'''

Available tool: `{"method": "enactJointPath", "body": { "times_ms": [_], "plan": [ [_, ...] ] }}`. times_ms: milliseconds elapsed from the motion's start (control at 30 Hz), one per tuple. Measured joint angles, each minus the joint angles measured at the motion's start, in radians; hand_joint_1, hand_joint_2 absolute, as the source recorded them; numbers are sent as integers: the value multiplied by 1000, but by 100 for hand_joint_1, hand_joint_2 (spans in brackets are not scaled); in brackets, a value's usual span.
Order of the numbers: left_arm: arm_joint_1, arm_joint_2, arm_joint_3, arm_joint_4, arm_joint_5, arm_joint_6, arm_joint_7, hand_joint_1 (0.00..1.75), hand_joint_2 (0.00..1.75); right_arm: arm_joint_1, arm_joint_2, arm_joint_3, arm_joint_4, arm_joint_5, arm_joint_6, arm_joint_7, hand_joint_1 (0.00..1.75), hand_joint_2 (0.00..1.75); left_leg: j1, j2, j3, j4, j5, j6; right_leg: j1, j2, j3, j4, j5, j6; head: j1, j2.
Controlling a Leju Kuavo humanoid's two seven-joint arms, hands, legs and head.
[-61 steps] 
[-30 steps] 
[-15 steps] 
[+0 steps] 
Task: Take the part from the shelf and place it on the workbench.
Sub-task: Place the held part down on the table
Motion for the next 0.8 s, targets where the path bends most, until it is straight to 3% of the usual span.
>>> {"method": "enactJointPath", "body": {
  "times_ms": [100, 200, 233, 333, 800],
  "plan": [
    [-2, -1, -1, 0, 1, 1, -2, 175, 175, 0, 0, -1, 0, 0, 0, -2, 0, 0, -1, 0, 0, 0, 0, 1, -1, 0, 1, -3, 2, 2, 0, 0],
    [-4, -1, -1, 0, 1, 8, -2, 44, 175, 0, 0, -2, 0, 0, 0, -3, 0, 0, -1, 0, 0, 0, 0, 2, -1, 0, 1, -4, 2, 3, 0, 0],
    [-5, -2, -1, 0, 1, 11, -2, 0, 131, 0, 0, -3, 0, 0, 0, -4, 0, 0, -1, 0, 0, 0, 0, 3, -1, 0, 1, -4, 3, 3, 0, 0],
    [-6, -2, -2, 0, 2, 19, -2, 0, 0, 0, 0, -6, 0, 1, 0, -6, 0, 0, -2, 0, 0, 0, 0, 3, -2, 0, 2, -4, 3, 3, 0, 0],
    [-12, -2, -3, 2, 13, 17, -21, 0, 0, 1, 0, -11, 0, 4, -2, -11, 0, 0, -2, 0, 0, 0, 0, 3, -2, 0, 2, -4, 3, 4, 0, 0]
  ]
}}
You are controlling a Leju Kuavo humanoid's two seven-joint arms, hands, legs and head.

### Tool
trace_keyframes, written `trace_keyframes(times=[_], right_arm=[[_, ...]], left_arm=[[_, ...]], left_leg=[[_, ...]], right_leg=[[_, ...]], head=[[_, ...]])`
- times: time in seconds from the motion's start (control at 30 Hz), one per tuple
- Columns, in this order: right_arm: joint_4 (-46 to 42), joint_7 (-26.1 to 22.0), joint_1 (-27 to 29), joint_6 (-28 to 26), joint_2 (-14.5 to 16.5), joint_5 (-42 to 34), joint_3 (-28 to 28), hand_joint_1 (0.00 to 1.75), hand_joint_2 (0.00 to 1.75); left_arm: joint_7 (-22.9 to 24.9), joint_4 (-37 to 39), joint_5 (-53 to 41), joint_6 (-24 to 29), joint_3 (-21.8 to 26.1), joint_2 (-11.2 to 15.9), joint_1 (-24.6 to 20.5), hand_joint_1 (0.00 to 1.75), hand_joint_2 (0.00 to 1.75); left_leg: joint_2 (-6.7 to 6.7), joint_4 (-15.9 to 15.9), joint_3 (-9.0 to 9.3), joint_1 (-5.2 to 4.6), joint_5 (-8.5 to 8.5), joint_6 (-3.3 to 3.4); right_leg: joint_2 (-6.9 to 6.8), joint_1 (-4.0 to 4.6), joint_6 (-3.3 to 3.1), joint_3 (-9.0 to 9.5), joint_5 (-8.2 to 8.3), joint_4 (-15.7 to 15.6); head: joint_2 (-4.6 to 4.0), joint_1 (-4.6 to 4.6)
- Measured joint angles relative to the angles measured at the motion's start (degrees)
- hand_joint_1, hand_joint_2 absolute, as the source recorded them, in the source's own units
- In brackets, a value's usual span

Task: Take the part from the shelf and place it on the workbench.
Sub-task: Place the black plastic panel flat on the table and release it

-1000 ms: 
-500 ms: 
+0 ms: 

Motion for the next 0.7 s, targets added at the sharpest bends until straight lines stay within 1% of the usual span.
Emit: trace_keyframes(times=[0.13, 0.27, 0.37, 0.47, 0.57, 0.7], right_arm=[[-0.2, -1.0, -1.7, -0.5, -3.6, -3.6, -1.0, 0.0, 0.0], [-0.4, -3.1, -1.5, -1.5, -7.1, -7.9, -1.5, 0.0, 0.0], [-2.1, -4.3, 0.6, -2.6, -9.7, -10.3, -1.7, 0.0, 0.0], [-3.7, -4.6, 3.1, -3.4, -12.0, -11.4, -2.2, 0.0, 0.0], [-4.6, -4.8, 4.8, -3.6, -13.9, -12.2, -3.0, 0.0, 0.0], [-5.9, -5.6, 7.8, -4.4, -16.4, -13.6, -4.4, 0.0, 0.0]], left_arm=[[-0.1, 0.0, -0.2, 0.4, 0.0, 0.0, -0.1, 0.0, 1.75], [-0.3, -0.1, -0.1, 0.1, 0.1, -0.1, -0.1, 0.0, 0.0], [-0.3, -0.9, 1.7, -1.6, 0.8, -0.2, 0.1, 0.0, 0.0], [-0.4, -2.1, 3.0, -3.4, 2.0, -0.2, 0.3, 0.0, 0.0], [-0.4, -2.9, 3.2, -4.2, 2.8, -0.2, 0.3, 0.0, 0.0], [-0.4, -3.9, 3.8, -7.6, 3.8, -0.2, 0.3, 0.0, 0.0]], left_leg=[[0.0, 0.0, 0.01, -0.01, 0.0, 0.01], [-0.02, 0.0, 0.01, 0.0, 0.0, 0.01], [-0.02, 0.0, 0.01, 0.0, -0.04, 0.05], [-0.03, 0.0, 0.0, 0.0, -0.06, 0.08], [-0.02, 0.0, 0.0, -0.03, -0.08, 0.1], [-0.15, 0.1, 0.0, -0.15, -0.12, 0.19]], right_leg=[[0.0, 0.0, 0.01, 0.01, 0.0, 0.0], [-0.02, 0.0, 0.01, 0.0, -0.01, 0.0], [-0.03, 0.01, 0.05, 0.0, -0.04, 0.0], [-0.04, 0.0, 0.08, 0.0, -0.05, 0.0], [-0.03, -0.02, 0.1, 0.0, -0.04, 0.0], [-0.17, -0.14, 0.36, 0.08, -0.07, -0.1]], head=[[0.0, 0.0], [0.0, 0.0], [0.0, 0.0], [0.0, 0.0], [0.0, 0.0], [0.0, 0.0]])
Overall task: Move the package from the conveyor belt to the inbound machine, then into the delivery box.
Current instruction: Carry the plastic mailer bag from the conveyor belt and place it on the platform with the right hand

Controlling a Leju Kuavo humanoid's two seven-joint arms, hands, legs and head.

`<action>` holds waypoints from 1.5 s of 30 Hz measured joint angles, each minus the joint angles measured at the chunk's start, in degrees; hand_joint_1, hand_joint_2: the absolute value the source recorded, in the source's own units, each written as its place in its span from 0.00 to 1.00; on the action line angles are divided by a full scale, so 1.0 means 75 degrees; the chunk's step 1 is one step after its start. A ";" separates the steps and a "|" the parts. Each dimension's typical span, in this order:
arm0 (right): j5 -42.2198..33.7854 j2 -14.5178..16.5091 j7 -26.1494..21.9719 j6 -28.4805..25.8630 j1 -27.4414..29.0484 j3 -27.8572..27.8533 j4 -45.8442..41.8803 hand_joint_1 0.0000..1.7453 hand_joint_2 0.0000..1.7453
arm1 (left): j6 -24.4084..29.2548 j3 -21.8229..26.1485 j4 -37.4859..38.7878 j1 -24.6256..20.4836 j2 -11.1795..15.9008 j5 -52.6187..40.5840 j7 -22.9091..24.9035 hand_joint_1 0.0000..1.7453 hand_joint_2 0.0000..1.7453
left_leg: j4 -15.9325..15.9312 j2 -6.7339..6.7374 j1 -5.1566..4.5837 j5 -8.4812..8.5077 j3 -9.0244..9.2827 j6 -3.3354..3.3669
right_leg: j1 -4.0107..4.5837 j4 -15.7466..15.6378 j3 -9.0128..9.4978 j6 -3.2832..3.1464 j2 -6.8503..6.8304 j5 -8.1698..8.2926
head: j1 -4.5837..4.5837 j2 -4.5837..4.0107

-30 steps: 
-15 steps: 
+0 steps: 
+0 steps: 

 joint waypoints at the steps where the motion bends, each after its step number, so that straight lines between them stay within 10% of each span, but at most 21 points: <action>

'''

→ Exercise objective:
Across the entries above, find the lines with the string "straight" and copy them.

→ Solved exercise:
Motion for the next 0.8 s, targets where the path bends most, until it is straight to 3% of the usual span.
Motion for the next 0.7 s, targets added at the sharpest bends until straight lines stay within 1% of the usual span.
 joint waypoints at the steps where the motion bends, each after its step number, so that straight lines between them stay within 10% of each span, but at most 21 points: <action>

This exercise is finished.